Northern Sky Research (NSR), the Cambridge, MA, USA-based research and consulting firm, has found an average global decline in satellite capacity pricing of 18 per cent from 2018 to 2019 and estimates a further decline across 2019-2020.
Though this figure is a global average and does not focus on the specific situation for the African continent, it is very firmly indicative of a general trend across all regions.
The continued evolution of HTS – from traditional GEO spacecraft (with throughput below 1Gbps) through to very high throughput satellites (VHTS, with GEO spacecraft throughput up to 1,000Gbps, or 1Tbps, and with next generation MEOs and LEO mega-constellations also in the mix), post-2020 – is, according to Euroconsult, re-shaping space segment costs. There is a clear pattern of significant decline in CAPEX per Gbps. Traditional GEO satellites had a CAPEX per Gbps of greater than US$60 million. With early HTS spacecraft the CAPEX per Gbps figure had dropped to just more than US$7 million. The figure has continued to drop through successive generations of HTS, and with VHTS capacities of 500Gbps to 1Tbps expected soon, the CAPEX per Gbps is forecast to reach almost as low as US$0.7 million.

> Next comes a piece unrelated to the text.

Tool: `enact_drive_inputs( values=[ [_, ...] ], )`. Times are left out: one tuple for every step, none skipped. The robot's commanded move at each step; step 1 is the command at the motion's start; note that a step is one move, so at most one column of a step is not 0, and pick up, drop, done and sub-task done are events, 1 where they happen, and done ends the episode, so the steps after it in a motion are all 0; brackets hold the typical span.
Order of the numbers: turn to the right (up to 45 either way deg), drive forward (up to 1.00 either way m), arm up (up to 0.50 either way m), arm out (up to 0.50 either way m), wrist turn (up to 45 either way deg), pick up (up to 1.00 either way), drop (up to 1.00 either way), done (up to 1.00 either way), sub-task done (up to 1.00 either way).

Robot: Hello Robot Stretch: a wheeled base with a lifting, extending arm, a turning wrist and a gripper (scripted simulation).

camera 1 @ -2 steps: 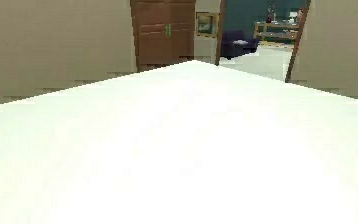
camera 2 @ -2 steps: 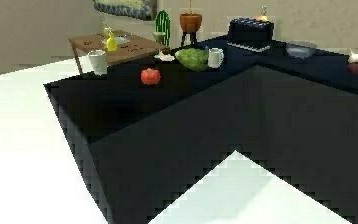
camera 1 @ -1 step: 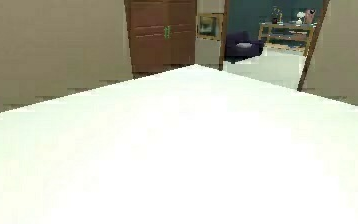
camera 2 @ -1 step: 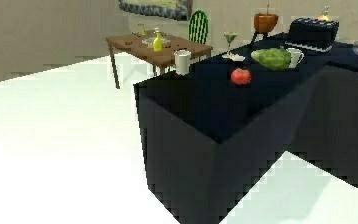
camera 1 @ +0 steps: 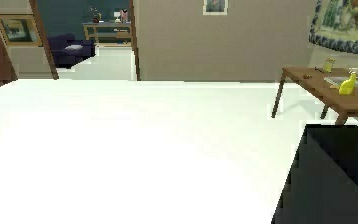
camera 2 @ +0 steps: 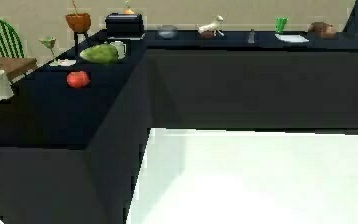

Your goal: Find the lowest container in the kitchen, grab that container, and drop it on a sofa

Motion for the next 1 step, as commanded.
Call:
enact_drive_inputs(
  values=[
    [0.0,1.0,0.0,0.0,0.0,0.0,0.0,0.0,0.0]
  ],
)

But it’s not just all about in-orbit capacity prices and reduced cost per bit.
Other factors contribute to service pricing for the user – in the case of backhaul, the Mobile Network Operators (MNOs).
Ground equipment efficiency has greatly increased since the introduction of Adaptive Coding & Modulation (ACM), and Forward Error Correction (FEC) technologies, resulting in satellite payloads optimising their spectral efficiency, thus reducing bandwidth prices.

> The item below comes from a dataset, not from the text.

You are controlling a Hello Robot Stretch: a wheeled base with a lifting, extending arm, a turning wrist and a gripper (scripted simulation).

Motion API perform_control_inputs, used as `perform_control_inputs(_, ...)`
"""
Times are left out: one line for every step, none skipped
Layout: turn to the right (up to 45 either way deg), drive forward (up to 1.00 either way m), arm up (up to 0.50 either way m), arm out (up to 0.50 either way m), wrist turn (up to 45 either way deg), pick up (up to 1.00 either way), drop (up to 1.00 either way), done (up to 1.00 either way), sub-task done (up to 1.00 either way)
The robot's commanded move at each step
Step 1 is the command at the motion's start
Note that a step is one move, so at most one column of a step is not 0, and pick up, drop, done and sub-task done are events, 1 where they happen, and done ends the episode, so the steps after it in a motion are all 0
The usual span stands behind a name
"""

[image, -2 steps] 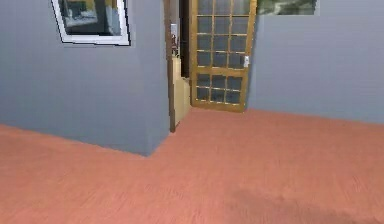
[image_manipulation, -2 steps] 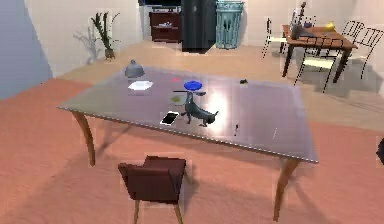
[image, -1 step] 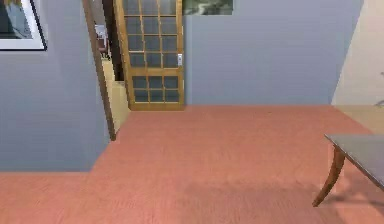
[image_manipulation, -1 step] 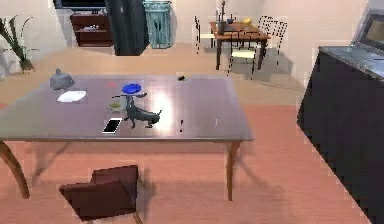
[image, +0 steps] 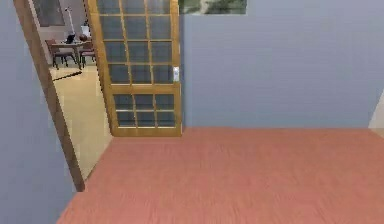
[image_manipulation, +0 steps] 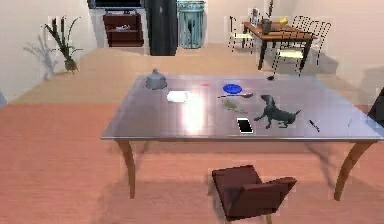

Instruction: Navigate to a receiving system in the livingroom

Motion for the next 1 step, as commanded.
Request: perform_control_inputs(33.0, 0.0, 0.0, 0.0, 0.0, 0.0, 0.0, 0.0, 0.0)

Additionally, more providers entering the market has, unsurprisingly, had the effect of introducing downward price pressures.

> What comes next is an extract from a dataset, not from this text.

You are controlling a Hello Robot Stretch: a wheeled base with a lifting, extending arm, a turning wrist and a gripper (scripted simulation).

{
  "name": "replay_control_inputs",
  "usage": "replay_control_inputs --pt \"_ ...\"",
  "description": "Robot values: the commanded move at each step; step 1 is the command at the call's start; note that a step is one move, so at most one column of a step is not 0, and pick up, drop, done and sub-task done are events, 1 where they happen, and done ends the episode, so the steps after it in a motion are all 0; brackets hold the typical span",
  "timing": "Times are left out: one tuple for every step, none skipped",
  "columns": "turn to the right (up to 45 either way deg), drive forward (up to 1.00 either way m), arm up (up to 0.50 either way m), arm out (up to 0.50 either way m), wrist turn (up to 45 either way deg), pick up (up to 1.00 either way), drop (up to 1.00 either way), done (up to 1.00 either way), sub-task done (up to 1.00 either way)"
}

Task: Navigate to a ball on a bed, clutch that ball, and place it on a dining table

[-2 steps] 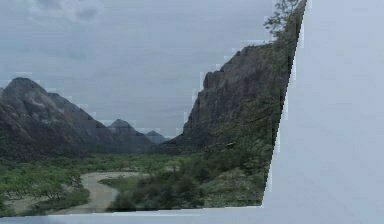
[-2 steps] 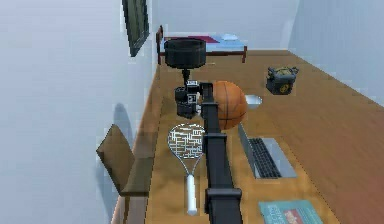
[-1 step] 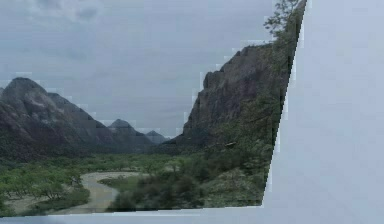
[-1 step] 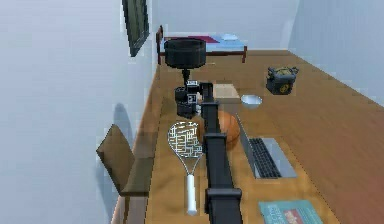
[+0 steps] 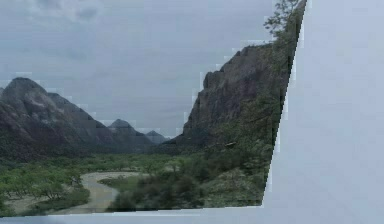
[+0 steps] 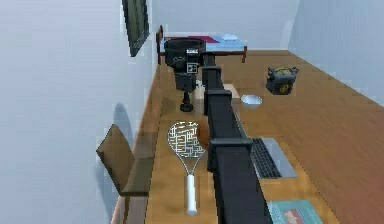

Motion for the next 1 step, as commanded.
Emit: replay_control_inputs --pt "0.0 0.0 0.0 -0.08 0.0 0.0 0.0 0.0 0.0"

The HTS Roundtable is not the next event on the GVF-C21 schedule.
October 29th will see the return of AeroConnect – The Inflight Online Revolution at 35,000 feet.
This conference dialogue will also reference evolution in the HTS ecosystem; evolution that will help facilitate the significant growth in aero connectivity that is forecast.
According to Euroconsult, the total of connected aircraft in 2017 stood at just 4,772; this number is forecast to rise to 27,919 by 2027.
Over this decade aero connectivity demand for bandwidth is expected increase 20-fold (from 9GHz to 181GHz) and provider revenues are projected to increase 8-fold (from US$317million to US$2.5billion).
Bringing aero connectivity to the world’s commercial air routes will certainly impact services flying between (some of) Africa’s national capitals and non-African cities (in Europe, North America, China?) before it impacts international services within the continent, or national domestic services.
However, with the anticipated accelerated growth in on-orbit high throughput capacity from, for example, the launching of the many mega-LEOs currently in development, and the practical roll-out of various emerging innovations in electronically steerable flat panel antenna technologies – fostering new and much cheaper terminal designs and reducing connectivity costs for the airlines – even more aircraft will become connected.